Smekal 2009.

Methods	Study design: single‐centre, 2‐group, parallel‐design RCT Duration of the study: April 2003‐November 2005 Protocol was published before recruitment of participants: not reported, but no protocol was published Details of trial registration: not registered Funding sources: none known
Participants	Place of study: tertiary trauma centre from Austria Number of participants assigned: 68 participants (33 surgical; 35 conservative) Number of participants assessed: 60 participants (30 surgical; 30 conservative) Inclusion criteria Aged 18‐65 years Unilateral displaced middle third clavicle fracture with no cortical contact between the main fragments Isolated clavicle fracture Exclusion criteria Fracture of the medial or lateral third of the clavicle Former relevant injuries or additional pathological conditions (acute or chronic) affecting the function of the upper extremity Concomitant injuries Pathological fracture or open fractures Fractures with an associated neurovascular injury Contraindication for surgery in general anaesthesia Nonresident patients Age Surgical group (mean/SD): 35.5/11.8 years Conservative group (mean/SD): 39.8/14.5 years Gender of participants assessed (male/female) Surgical group: 26/4 Conservative group: 26/4 Classification of injury: AO classification
Interventions	Timing of intervention: not specified; however, the study authors reported that surgery was performed within the 1st 3 days after trauma Type of surgical intervention: closed reduction and intramedullary fixation using a TEN ‐ 2.5 mm for men and 2 mm for women Type of conservative intervention: simple sling for 3 weeks Rehabilitation Surgical group: a simple sling was used and participants were encouraged to start with pain‐dependent mobilisation immediately and to discard the sling as soon as possible; load bearing was not recommended before osseous consolidation. Conservative group: after 3 weeks all participants were encouraged to start with pain‐dependent mobilisation and to discard the sling; load bearing was not recommended before osseous consolidation. Any co‐interventions: not reported
Outcomes	Length of follow‐up Follow‐up was 2 years Loss to follow‐up: 8 participants were lost to follow‐up at 2 years Surgical group: 3 participants were lost at 2 years Conservative group: 5 participants were lost at 2 years Primary outcomes Function or disability measured by DASH and Constant score Failure of treatment Secondary outcomes: Adverse events measured by: Long‐term follow‐up: transient neurogenic compromise, telescoping and medial nail protrusion
Notes	When closed reduction failed (13.3% of participants), a short incision was made to reduce the fracture. 25 participants (89.3%) underwent implant removal after a mean time of 23 (6‐120) weeks. We tried unsuccessfully to contact the study authors to obtain further information. Composite adverse events: surgery: implant removal for cutout or irritation (n = 7). Conservative: symptomatic malunion (n = 2); transient neurogenic compromise (n = 3). In Analysis 1.14 we used event rates 7 for surgery and 3 for conservative. Cosmetic result events: not distinguished from adverse events
Risk of bias
Bias	Authors' judgement	Support for judgement
Random sequence generation (selection bias)	Low risk	A balanced block randomisation with a block size of 4 was used. By throwing a dice 15 times, a randomisation list with fifteen 4 blocks and therefore 60 treatment options was obtained. Quote: "The assigned treatment options of patients lost to follow‐up were collected and separately put in an envelope in a second box. After using all envelopes from the first box, envelopes were randomly picked from the second box". Comment: it was unclear what lost to follow‐up means; the study authors reported unclear information about the participants who were lost to follow‐up after randomisation.
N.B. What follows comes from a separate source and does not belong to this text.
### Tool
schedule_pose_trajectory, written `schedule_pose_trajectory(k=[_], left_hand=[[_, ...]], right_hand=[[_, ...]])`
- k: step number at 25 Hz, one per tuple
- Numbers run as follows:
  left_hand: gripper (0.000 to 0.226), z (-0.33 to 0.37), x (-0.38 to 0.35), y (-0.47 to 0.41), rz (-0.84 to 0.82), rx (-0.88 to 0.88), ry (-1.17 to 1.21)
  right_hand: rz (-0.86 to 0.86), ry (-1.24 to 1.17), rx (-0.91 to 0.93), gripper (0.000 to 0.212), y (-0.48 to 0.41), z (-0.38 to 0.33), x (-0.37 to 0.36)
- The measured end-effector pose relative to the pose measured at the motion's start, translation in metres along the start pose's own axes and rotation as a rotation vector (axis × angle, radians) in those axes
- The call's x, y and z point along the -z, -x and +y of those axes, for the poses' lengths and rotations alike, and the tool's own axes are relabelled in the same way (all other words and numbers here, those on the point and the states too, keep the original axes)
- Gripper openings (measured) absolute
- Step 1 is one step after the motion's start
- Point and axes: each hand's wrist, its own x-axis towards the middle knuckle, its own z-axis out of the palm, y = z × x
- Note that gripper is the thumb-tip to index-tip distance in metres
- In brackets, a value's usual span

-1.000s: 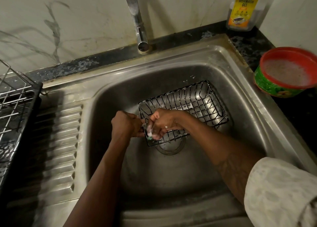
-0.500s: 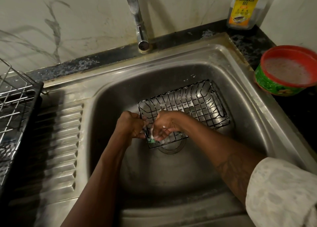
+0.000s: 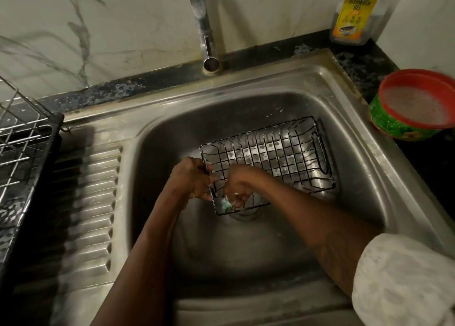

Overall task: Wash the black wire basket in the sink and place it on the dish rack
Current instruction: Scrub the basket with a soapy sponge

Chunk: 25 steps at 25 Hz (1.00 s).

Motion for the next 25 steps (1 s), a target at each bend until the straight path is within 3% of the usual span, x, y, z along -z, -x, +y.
schedule_pose_trajectory(k=[3,5,8,12,14,17,19,22,25], left_hand=[[0.014,0.004,-0.001,-0.005,-0.01,0.073,0.058],[0.015,0.004,-0.002,-0.006,-0.011,0.054,0.02],[0.012,0.004,0.0,0.002,0.029,-0.044,-0.095],[0.016,0.002,0.001,-0.007,0.0,0.071,0.0],[0.013,0.005,0.0,-0.011,0.004,0.111,0.037],[0.014,0.005,0.002,-0.011,0.028,0.061,-0.1],[0.019,0.005,0.004,-0.012,0.011,0.077,-0.151],[0.022,0.009,0.005,-0.012,0.012,0.172,-0.069],[0.019,0.011,0.004,-0.008,0.074,0.148,-0.128]], right_hand=[[0.261,0.284,0.063,0.032,-0.006,-0.006,-0.006],[0.16,0.172,0.123,0.038,-0.002,-0.006,-0.003],[-0.182,-0.15,0.139,0.022,0.014,-0.002,0.007],[-0.078,-0.064,0.084,0.012,0.012,0.0,0.001],[-0.117,-0.145,0.107,0.012,0.016,-0.002,0.004],[-0.097,-0.353,0.154,0.026,0.024,0.0,0.014],[-0.097,-0.425,0.181,0.023,0.028,-0.001,0.015],[-0.214,-0.328,0.179,0.022,0.035,-0.008,0.008],[-0.134,-0.294,0.135,0.018,0.035,-0.002,0.014]])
Allocation concealment (selection bias)	Unclear risk	The assigned treatment options were numbered, sealed within an envelope and given in strict rotation in a first box; assigned treatment options of participants lost to follow‐up were collected and separately put in an envelope in a second box. The envelopes of the second box were probably unsealed.
Blinding of participants and personnel (performance bias) All outcomes	High risk	Participants and personnel were not blinded.
Blinding of outcome assessment (detection bias) All outcomes	High risk	Outcome assessors were not blinded.
Incomplete outcome data (attrition bias) All outcomes	Low risk	The authors excluded 8 participants who did not complete follow‐up, and an intention‐to‐treat analysis was not performed; however, only 5 participants were lost from the conservative group and 3 from the surgical group.
Selective reporting (reporting bias)	High risk	No baseline data for efficacy outcomes were presented and only P values were reported.
Other bias	High risk	Information on whether baseline was balanced was insufficient as no outcome data were reported for baseline.